The complete listing should be transcribed precisely.

Stored data:
__________

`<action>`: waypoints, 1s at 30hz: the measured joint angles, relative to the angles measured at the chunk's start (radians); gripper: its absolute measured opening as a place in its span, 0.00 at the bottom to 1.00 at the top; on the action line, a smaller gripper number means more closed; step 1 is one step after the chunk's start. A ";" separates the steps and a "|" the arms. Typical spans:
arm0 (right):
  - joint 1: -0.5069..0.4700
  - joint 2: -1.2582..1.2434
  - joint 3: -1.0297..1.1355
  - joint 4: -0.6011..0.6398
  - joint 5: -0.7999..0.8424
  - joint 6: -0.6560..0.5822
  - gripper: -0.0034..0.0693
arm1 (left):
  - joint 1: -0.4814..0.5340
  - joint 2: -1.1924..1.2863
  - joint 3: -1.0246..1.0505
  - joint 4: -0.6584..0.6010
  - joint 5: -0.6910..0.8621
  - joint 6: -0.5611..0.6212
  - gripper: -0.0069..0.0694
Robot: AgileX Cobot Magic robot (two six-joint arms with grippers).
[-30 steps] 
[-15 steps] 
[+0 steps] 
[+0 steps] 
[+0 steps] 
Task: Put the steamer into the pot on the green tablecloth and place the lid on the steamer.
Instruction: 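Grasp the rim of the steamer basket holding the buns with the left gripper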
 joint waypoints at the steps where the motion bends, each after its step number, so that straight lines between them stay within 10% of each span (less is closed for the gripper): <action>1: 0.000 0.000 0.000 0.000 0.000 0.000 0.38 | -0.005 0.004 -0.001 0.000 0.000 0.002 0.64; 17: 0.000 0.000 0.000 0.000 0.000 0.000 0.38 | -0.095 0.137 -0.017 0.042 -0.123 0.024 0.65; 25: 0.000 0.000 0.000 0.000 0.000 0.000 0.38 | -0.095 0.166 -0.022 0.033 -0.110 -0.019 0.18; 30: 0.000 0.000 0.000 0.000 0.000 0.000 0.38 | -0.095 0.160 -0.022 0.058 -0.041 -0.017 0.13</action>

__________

Finished exercise:
`<action>`: waypoints, 1s at 30hz: the measured joint angles, relative to the angles measured at the chunk's start (radians); gripper: its absolute measured opening as a place in its span, 0.00 at the bottom to 1.00 at the top; on the action line, a smaller gripper number means more closed; step 1 is one step after the chunk's start. A ";" separates the steps and a "|" the arms. Typical spans:
arm0 (right):
  - joint 1: -0.5069..0.4700
  - joint 2: -1.2582..1.2434
  - joint 3: -1.0297..1.1355
  - joint 4: -0.6011..0.6398
  - joint 5: -0.7999..0.8424
  - joint 6: -0.6560..0.5822
  - gripper: -0.0034..0.0693
arm1 (left):
  - joint 1: -0.4814..0.5340
  - joint 2: -1.1924..1.2863
  - joint 3: -1.0246..1.0505
  - joint 4: -0.6584..0.6010
  - joint 5: -0.6910..0.8621
  - joint 6: -0.5611..0.6212
  - gripper: -0.0069..0.0694
Robot: AgileX Cobot Magic robot (two six-joint arms with grippers).
[-30 steps] 
[-15 steps] 
[+0 steps] 
[+0 steps] 
[+0 steps] 
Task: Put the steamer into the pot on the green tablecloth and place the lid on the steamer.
Instruction: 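Grasp the rim of the steamer basket holding the buns with the left gripper
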 joint waypoints at the steps where the motion bends, each after its step number, so that straight lines between them stay within 10% of each span (less is closed for the gripper): <action>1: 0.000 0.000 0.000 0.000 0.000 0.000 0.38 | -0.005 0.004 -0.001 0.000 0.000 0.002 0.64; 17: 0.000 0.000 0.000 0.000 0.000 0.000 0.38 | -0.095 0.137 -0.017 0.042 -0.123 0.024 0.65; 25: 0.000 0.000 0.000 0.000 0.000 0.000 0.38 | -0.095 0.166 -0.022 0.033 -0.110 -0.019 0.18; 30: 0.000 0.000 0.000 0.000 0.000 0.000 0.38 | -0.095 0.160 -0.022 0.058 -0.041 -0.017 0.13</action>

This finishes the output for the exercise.